The evaluator system uses the Strategy Pattern: each evaluator inherits from BaseEvaluator and returns an EvaluationResult with a score (0.0-1.0), status, and details.

Domains: conversation

PASS 2: No

Scores responses based on keyword presence, relevance, and Indonesian language fluency.

{
"evaluator_id": "keyword",
"expected": {
"keywords": ["halo", "selamat", "pagi"],
"forbidden": ["error"]
}
}

Scoring breakdown:

  • Keyword match ratio (what percentage of expected keywords appear)
  • Forbidden word penalty
  • Indonesian fluency bonus (checks for natural Indonesian phrasing)

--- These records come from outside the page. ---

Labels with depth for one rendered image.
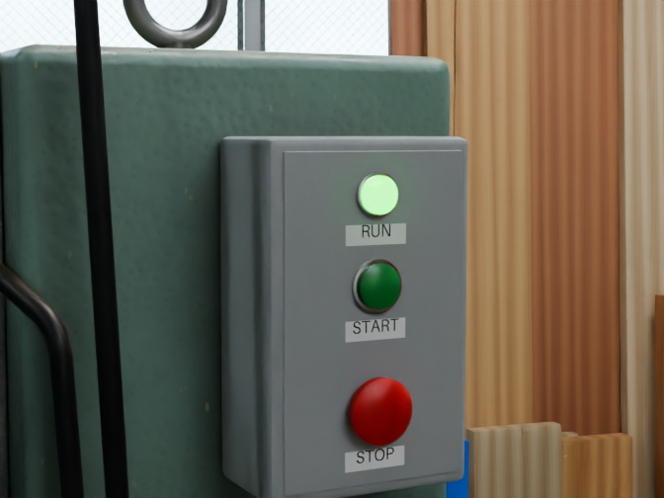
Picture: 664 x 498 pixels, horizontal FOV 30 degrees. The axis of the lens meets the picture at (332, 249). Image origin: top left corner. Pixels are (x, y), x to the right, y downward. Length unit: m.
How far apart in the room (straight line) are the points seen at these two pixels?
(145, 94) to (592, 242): 1.59
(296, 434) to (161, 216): 0.12
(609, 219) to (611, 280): 0.10
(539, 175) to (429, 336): 1.50
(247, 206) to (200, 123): 0.05
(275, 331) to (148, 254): 0.08
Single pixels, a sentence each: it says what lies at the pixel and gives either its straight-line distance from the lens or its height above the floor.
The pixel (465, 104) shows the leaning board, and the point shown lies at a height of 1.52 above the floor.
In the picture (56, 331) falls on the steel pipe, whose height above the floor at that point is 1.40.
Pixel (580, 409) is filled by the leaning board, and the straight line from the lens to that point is 2.12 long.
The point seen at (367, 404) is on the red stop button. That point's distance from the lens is 0.54.
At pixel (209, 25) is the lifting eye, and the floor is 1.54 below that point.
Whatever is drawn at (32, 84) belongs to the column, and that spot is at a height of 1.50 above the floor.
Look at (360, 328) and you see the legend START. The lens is 0.54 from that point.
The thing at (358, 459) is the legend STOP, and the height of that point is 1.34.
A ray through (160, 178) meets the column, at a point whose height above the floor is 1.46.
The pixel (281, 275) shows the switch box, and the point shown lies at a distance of 0.52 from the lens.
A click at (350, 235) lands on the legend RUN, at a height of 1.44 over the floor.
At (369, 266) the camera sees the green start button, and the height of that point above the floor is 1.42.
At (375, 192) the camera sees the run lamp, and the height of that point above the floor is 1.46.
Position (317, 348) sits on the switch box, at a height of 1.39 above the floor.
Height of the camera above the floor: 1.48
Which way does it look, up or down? 5 degrees down
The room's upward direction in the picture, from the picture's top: straight up

Domains: math, reasoning, health

PASS 2: Yes

First pass gets the full response with reasoning. Second pass extracts just the final answer in a strict format, then compares against expected.

{
"evaluator_id": "two_pass",
"expected": {
"answer": "105",
"type": "numeric"
}
}

Expected types:

  • numeric: numeric comparison with tolerance
  • string: exact string match (case-insensitive)
  • contains: checks if expected appears in extracted answer

Domains: sql

PASS 2: Yes

Extracts SQL from the LLM response, executes it against a real SQLite database (seed/test_db.sqlite), and validates the results.

{
"evaluator_id": "sql_executor",
"expected": {
"query_type": "SELECT",
"expected_columns": ["name", "price"],
"min_rows": 1,
"max_rows": 100
}
}

Validation checks:

  • SQL syntax (does it execute without error?)
  • Column presence (are expected columns in the result?)
  • Row count (within expected range?)
  • Data quality (are values non-null, reasonable?)

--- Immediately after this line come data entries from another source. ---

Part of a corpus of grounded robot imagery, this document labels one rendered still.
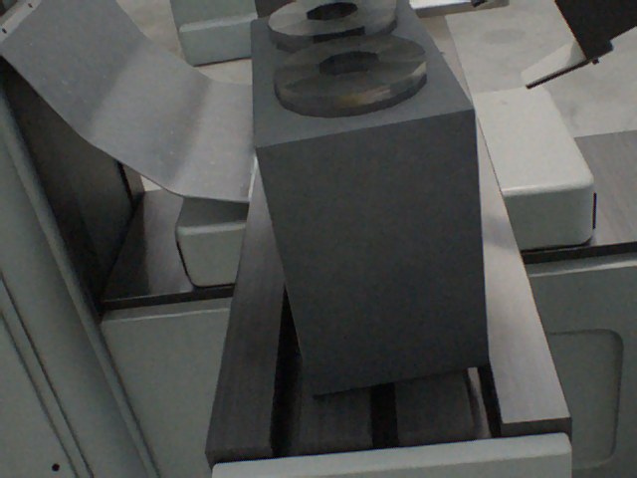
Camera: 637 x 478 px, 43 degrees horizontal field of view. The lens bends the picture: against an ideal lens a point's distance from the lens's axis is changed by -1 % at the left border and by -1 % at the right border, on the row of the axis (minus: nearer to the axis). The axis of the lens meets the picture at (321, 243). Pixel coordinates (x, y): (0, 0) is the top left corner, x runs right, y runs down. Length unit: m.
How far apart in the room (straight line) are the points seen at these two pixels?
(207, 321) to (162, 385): 0.13
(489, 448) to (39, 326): 0.64
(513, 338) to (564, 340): 0.51
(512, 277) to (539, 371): 0.10
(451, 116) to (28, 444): 0.84
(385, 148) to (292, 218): 0.07
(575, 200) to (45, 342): 0.65
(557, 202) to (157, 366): 0.55
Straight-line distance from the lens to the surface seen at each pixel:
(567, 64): 0.79
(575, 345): 1.09
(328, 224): 0.46
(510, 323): 0.58
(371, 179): 0.45
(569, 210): 0.96
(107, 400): 1.11
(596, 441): 1.22
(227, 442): 0.53
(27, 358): 1.05
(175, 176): 0.94
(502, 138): 1.04
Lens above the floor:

Supports multi-statement SQL (separated by ;), executing each sequentially.

Domains: tool_calling

PASS 2: Yes

Validates that the LLM correctly invokes function tools with appropriate arguments. Supports both single-tool and chained multi-step tool calls.

{
"evaluator_id": "tool_call",
"expected": {
"tools": ["get_order", "send_notification"],
"chain": true
}
}

Scoring:

  • Did the LLM call the expected tools?
  • Were arguments present and reasonable?
  • For chained calls: did it use output from tool A as input to tool B?
  • Partial credit for calling some but not all expected tools

Custom evaluators support three modes:

Matches response against a regex pattern. See Regex Evaluators for details.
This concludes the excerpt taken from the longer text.